● Directions for this task:
When the line containing "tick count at" appears in the data below, begin copying there and stop only after the line containing "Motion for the".
___
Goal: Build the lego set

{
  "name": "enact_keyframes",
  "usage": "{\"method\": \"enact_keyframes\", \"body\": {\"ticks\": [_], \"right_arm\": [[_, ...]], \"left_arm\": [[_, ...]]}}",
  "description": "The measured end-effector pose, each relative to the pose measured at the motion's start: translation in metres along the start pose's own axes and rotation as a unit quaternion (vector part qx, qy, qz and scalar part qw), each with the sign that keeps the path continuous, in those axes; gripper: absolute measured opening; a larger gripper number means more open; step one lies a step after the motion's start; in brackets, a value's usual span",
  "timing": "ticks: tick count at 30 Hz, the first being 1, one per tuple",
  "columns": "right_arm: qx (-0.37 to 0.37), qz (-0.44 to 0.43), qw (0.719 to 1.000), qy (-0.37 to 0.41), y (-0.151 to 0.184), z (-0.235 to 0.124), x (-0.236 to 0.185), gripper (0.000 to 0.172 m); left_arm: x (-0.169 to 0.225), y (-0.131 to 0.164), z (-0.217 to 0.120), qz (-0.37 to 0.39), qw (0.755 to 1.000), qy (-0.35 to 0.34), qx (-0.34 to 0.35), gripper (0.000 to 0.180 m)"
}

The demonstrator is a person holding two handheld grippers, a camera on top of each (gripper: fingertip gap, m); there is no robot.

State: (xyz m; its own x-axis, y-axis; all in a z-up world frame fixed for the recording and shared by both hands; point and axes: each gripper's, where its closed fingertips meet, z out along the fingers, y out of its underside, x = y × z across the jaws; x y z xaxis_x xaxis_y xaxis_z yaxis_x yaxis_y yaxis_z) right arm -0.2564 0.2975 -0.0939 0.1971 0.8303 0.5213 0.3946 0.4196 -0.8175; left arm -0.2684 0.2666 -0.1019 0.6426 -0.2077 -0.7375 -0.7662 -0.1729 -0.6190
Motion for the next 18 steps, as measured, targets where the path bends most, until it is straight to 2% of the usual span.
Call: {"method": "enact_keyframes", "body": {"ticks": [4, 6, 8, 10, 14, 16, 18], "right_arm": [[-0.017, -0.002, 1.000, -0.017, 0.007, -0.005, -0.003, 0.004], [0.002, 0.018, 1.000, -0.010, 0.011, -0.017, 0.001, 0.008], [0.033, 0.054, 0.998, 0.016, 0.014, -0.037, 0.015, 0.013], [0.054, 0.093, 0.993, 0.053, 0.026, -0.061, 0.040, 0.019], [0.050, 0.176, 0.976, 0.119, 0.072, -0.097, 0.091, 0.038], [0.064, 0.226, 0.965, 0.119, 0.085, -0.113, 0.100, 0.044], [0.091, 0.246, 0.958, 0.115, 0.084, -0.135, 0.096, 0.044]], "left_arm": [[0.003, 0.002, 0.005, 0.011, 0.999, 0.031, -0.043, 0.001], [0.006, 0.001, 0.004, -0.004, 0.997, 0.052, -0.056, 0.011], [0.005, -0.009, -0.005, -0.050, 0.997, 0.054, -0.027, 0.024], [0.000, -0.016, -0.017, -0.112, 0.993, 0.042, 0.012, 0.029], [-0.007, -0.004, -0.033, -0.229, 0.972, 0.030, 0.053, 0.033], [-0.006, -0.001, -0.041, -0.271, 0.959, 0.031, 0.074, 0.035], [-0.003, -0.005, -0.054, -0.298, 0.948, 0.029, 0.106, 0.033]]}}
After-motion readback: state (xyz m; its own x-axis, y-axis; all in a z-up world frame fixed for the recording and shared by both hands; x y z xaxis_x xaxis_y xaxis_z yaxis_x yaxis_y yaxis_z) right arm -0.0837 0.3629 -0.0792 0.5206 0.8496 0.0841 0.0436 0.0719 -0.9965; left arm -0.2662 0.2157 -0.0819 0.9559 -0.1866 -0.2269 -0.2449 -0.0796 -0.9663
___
● Solution to the problem:
  "timing": "ticks: tick count at 30 Hz, the first being 1, one per tuple",
  "columns": "right_arm: qx (-0.37 to 0.37), qz (-0.44 to 0.43), qw (0.719 to 1.000), qy (-0.37 to 0.41), y (-0.151 to 0.184), z (-0.235 to 0.124), x (-0.236 to 0.185), gripper (0.000 to 0.172 m); left_arm: x (-0.169 to 0.225), y (-0.131 to 0.164), z (-0.217 to 0.120), qz (-0.37 to 0.39), qw (0.755 to 1.000), qy (-0.35 to 0.34), qx (-0.34 to 0.35), gripper (0.000 to 0.180 m)"
}

The demonstrator is a person holding two handheld grippers, a camera on top of each (gripper: fingertip gap, m); there is no robot.

State: (xyz m; its own x-axis, y-axis; all in a z-up world frame fixed for the recording and shared by both hands; point and axes: each gripper's, where its closed fingertips meet, z out along the fingers, y out of its underside, x = y × z across the jaws; x y z xaxis_x xaxis_y xaxis_z yaxis_x yaxis_y yaxis_z) right arm -0.2564 0.2975 -0.0939 0.1971 0.8303 0.5213 0.3946 0.4196 -0.8175; left arm -0.2684 0.2666 -0.1019 0.6426 -0.2077 -0.7375 -0.7662 -0.1729 -0.6190
Motion for the next 18 steps, as measured, targets where the path bends most, until it is straight to 2% of the usual span.

No more output is expected.